Once the call stack is captured it may be logged by logger 215 and stored in store 210. The interrupt handling may take place within a profiling interrupt handler or within the interrupted thread itself. Device-side control application 205 is responsible for eventually removing the data from store 210 and either communicating it back to a profiler, saving it in a file, or performing some other operation on the data. Control application 205 may also instruct profiler 205 to stop profiling, at which point the interrupt is disabled and store 210 may be cleared.
Process for Capturing a Call Stack of a Thread
Moving to block 320, a determination is made as to when an interrupt occurs. According to one embodiment, a profiler generates interrupts at a predetermined frequency.
Flowing to block 330, the hardware state of the CPU is determined. For example, a determination may be made as to whether the CPU is operating in a user-mode or operating in the kernel-mode.

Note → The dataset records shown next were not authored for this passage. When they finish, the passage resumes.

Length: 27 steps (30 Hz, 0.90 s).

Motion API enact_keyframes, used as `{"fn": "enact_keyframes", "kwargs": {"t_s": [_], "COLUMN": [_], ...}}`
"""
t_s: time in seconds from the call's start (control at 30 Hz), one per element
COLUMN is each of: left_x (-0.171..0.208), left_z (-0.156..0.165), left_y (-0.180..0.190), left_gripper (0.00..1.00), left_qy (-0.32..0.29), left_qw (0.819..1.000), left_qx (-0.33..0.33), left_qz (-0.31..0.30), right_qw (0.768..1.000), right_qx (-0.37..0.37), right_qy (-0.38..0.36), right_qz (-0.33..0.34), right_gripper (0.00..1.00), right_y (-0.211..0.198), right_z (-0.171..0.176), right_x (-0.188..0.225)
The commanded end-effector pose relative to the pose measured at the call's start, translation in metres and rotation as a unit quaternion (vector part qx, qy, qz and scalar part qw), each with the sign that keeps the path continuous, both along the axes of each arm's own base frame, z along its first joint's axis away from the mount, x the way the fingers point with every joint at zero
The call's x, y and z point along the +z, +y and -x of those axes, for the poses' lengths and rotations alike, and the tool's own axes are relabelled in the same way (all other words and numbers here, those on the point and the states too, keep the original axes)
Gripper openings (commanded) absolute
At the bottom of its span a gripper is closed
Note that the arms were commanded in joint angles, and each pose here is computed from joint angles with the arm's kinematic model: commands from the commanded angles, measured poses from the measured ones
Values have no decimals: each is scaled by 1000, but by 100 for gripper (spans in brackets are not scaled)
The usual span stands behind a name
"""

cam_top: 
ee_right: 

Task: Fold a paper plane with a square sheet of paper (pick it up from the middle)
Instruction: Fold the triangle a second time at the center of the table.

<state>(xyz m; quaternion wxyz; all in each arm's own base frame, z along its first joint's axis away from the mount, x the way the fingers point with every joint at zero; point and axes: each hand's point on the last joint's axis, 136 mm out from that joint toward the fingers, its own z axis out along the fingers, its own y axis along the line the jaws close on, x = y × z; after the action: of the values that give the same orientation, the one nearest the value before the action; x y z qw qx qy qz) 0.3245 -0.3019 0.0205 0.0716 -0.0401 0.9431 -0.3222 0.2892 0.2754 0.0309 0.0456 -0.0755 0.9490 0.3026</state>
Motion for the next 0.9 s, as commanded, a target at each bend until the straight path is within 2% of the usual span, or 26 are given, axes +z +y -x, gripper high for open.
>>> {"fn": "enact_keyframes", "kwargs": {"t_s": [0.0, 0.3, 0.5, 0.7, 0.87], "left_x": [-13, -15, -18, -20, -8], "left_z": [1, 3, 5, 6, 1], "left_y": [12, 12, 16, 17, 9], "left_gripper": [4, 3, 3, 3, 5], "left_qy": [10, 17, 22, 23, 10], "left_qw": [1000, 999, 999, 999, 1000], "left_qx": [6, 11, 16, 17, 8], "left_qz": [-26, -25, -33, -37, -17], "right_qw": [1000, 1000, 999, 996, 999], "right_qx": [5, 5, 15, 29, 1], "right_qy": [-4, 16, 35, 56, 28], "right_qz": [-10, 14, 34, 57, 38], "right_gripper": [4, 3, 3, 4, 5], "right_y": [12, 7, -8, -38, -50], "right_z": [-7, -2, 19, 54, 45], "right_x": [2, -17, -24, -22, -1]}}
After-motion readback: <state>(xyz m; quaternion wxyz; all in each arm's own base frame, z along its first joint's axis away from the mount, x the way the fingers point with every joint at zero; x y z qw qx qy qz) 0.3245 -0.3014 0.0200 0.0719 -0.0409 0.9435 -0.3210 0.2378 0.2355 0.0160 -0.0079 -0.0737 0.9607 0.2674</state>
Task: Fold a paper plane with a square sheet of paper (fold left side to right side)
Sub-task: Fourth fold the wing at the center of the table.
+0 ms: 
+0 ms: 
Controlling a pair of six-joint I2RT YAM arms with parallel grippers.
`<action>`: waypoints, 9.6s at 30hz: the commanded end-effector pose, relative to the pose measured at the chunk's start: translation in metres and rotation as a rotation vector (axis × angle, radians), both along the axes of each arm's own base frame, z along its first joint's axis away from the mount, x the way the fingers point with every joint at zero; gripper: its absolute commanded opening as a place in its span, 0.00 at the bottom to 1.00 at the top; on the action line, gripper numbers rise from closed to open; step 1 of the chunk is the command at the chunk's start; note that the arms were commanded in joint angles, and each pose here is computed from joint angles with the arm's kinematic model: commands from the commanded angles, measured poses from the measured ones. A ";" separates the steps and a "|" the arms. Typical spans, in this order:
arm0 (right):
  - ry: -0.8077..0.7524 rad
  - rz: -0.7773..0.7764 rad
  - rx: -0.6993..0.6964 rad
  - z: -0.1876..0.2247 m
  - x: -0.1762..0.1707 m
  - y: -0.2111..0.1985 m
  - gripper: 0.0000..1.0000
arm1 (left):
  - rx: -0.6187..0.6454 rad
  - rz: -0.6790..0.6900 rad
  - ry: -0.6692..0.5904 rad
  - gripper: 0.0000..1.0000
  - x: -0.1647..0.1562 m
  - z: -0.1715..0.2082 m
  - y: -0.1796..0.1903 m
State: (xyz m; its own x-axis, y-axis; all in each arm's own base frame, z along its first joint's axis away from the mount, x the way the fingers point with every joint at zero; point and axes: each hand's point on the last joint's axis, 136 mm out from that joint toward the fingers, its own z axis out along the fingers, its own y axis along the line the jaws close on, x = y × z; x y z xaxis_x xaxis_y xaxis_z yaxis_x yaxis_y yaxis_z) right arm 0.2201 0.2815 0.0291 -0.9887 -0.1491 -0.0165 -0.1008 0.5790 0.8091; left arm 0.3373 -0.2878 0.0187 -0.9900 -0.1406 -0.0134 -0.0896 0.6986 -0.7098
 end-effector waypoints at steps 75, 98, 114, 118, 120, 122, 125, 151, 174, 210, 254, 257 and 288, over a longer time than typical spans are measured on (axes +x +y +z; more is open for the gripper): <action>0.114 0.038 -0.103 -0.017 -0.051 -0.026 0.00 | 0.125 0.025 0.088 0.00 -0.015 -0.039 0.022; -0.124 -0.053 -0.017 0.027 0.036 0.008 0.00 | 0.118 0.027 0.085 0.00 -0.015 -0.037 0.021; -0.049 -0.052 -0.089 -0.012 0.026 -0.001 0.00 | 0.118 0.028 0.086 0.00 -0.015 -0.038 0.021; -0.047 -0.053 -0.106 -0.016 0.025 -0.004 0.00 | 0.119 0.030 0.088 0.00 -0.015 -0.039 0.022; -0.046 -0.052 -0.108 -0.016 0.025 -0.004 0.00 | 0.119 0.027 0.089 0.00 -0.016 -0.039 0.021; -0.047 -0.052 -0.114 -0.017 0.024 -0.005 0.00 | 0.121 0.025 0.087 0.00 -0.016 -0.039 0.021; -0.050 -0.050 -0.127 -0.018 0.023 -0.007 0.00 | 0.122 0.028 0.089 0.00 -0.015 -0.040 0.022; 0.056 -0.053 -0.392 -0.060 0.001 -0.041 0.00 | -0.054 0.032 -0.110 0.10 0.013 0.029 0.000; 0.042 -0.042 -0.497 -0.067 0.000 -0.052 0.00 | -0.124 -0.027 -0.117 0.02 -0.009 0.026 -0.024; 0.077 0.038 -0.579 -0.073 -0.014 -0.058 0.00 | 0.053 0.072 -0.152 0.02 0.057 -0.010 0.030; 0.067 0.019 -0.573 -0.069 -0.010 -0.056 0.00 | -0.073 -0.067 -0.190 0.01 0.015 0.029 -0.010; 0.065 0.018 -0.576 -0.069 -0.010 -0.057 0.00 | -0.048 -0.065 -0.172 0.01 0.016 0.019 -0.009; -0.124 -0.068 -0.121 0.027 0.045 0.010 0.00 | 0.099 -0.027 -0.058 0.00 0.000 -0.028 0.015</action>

Transitioning to block 340, the software state is determined. The hardware state is used to determine the possible software states that the thread may be in at the time of the interrupt. After the possible software states are determined, each state may be examined within the system to see if it relates to the current thread. For example, one software state may store information in a certain stack location, whereas another software state may store information in another location. When the process determines the location of the current thread, the software state has been determined.
Moving to block 350, the thread context is captured and is used to obtain the call stack. Portions of the context are typically spread through a variety of stacks and registers.
The process then moves to an end block.
Moving to block 420, portions of the thread context are assembled to create the full thread context. Next, at block 430 the full thread context is output and is used to obtain the call stack. According to one embodiment, the full thread context is supplied to a profiler. The process then moves to an end block.
The above specification, examples and data provide a complete description of the manufacture and use of the composition of the invention. Since many embodiments of the invention can be made without departing from the spirit and scope of the invention, the invention resides in the claims hereinafter appended.